### DIRECTIONS
Reproduce the entries shown below only from the line with "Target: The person" down to the line with "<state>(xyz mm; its", keeping both end lines and copying each one exactly.
─── RECORDS PROVIDED
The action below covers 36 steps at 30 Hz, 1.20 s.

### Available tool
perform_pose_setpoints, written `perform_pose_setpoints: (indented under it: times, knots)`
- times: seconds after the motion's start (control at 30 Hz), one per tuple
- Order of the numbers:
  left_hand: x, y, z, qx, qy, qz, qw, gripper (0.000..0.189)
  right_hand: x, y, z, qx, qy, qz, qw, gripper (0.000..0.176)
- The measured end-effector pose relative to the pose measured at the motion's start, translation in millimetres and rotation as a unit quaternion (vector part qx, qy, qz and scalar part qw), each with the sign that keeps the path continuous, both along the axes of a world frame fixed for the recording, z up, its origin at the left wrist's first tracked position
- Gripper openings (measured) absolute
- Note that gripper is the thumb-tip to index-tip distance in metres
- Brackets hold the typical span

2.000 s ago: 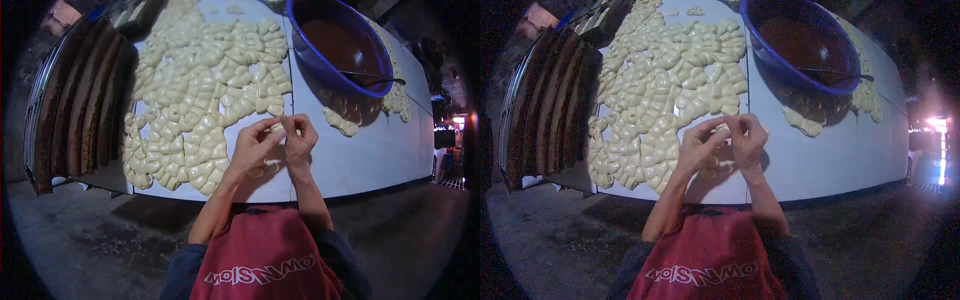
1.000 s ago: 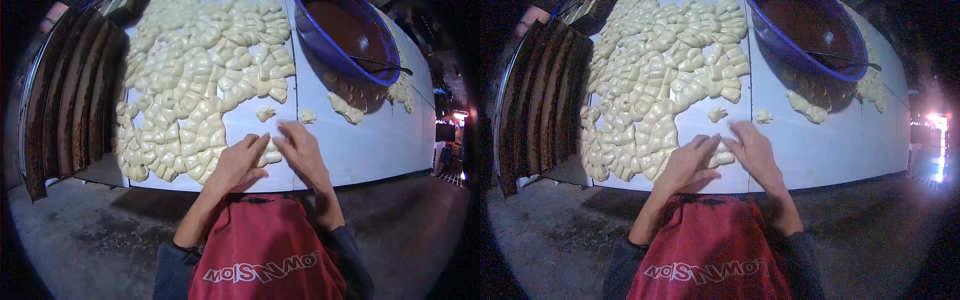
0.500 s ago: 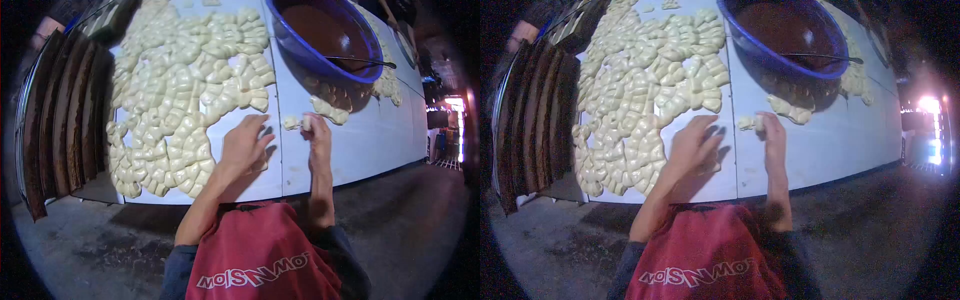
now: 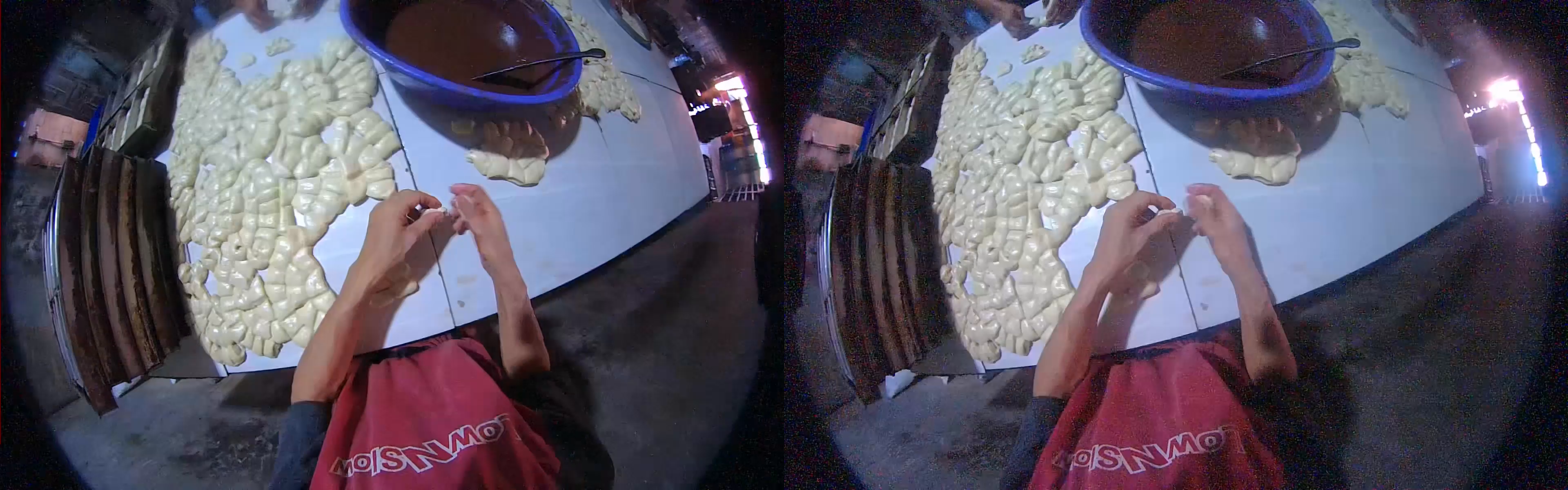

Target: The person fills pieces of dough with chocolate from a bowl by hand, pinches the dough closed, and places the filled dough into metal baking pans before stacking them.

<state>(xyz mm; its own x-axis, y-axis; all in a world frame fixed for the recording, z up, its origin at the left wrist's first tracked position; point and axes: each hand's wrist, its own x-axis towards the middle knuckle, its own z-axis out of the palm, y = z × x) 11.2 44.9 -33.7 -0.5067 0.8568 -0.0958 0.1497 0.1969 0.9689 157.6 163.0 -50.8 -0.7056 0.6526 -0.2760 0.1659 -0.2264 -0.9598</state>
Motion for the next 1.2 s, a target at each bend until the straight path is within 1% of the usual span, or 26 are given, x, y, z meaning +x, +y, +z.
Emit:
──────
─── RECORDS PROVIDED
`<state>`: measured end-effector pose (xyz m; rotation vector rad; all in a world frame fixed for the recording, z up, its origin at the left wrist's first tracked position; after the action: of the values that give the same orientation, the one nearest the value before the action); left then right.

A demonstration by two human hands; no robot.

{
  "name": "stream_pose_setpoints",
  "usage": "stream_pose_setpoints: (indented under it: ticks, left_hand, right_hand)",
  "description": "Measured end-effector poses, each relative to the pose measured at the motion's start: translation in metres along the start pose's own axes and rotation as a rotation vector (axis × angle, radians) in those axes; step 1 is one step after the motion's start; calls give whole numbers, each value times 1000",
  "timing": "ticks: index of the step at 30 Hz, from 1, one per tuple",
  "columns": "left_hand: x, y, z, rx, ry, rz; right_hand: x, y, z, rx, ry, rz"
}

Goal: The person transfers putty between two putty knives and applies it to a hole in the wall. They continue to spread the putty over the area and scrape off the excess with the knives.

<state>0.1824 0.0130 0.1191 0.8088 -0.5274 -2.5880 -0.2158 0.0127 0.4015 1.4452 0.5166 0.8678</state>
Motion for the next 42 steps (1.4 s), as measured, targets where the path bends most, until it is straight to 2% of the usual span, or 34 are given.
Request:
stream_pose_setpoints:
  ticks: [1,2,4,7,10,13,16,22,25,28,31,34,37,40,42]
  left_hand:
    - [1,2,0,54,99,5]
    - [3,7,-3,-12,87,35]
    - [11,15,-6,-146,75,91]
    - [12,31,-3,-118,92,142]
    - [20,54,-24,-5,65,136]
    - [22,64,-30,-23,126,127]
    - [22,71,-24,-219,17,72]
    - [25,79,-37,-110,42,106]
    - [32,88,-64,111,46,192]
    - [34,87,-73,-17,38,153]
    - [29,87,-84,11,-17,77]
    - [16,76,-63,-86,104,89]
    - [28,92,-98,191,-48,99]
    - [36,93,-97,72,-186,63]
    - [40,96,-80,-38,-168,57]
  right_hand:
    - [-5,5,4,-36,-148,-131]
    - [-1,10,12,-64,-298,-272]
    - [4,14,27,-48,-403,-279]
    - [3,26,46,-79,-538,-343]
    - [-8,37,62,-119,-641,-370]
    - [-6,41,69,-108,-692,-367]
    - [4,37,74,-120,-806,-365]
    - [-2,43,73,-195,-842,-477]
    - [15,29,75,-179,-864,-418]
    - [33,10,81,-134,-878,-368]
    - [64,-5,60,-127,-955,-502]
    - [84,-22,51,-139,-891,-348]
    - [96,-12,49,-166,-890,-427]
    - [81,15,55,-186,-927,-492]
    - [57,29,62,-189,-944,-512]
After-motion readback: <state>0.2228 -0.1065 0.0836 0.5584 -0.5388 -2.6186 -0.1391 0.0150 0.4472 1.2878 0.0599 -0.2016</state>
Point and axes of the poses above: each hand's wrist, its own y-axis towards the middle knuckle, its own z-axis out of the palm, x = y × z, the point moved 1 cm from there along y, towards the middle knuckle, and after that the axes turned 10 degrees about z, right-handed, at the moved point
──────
### EXPECTED ANSWER
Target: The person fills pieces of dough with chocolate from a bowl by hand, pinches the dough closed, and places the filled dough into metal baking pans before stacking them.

<state>(xyz mm; its own x-axis, y-axis; all in a world frame fixed for the recording, z up, its origin at the left wrist's first tracked position; point and axes: each hand's wrist, its own x-axis towards the middle knuckle, its own z-axis out of the palm, y = z × x) 11.2 44.9 -33.7 -0.5067 0.8568 -0.0958 0.1497 0.1969 0.9689 157.6 163.0 -50.8 -0.7056 0.6526 -0.2760 0.1659 -0.2264 -0.9598</state>

That completes the output for this exercise.